▸ **Task requirements**
Keep to one stretch of the data below, the lines from the one with "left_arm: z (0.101" up to and including the one with "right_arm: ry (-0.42", and return that stretch exactly.

▸ **Raw data**
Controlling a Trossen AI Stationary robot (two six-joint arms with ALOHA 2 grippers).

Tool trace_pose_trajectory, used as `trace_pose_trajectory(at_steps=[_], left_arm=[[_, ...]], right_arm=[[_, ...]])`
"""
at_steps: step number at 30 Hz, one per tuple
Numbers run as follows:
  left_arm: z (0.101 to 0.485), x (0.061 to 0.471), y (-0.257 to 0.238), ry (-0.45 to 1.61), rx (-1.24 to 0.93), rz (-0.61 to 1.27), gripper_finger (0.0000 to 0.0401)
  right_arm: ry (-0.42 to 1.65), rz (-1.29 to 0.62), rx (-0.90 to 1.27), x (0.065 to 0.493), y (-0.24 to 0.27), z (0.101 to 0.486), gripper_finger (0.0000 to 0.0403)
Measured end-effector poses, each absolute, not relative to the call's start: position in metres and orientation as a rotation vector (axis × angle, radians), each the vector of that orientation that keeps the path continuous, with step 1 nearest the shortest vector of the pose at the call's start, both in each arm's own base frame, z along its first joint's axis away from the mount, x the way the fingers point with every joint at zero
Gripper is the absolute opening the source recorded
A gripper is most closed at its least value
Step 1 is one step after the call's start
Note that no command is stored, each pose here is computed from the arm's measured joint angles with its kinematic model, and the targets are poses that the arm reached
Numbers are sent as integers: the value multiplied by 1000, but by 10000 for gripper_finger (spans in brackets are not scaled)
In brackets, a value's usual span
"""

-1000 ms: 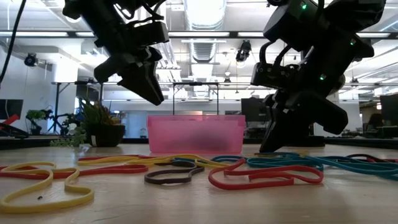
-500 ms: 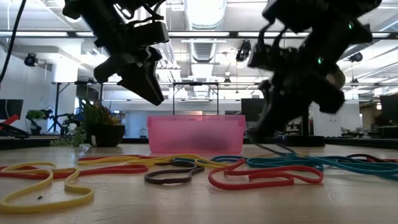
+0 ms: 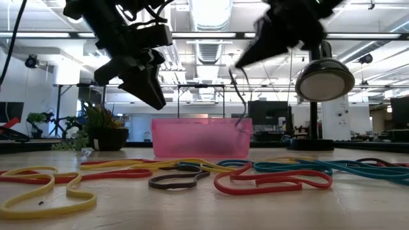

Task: Pick and place rubber bands into bin
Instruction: Put the blue rubber bands into the pink bin

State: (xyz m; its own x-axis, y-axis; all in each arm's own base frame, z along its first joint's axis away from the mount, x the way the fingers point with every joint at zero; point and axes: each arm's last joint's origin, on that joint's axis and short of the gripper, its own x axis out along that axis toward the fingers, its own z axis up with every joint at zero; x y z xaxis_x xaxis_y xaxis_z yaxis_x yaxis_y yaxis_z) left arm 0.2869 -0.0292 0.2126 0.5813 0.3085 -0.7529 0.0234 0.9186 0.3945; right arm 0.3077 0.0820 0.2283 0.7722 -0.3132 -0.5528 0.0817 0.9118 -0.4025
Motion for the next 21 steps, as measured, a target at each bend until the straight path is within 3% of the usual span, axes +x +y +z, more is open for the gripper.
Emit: trace_pose_trajectory(at_steps=[12,21], left_arm=[[212,287,-29,945,382,173,77],[211,286,-29,952,384,173,77]], right_arm=[[555,-402,-437,337,16,284,8],[653,-428,-165,332,-58,245,8]])
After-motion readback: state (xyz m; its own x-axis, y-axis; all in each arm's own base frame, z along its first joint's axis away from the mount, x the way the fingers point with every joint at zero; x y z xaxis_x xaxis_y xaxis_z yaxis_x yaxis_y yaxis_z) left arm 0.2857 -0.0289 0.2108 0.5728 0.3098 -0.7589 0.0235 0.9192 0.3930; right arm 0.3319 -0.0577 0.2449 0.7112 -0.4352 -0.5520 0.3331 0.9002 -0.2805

▸ **Result of the task**
  left_arm: z (0.101 to 0.485), x (0.061 to 0.471), y (-0.257 to 0.238), ry (-0.45 to 1.61), rx (-1.24 to 0.93), rz (-0.61 to 1.27), gripper_finger (0.0000 to 0.0401)
  right_arm: ry (-0.42 to 1.65), rz (-1.29 to 0.62), rx (-0.90 to 1.27), x (0.065 to 0.493), y (-0.24 to 0.27), z (0.101 to 0.486), gripper_finger (0.0000 to 0.0403)

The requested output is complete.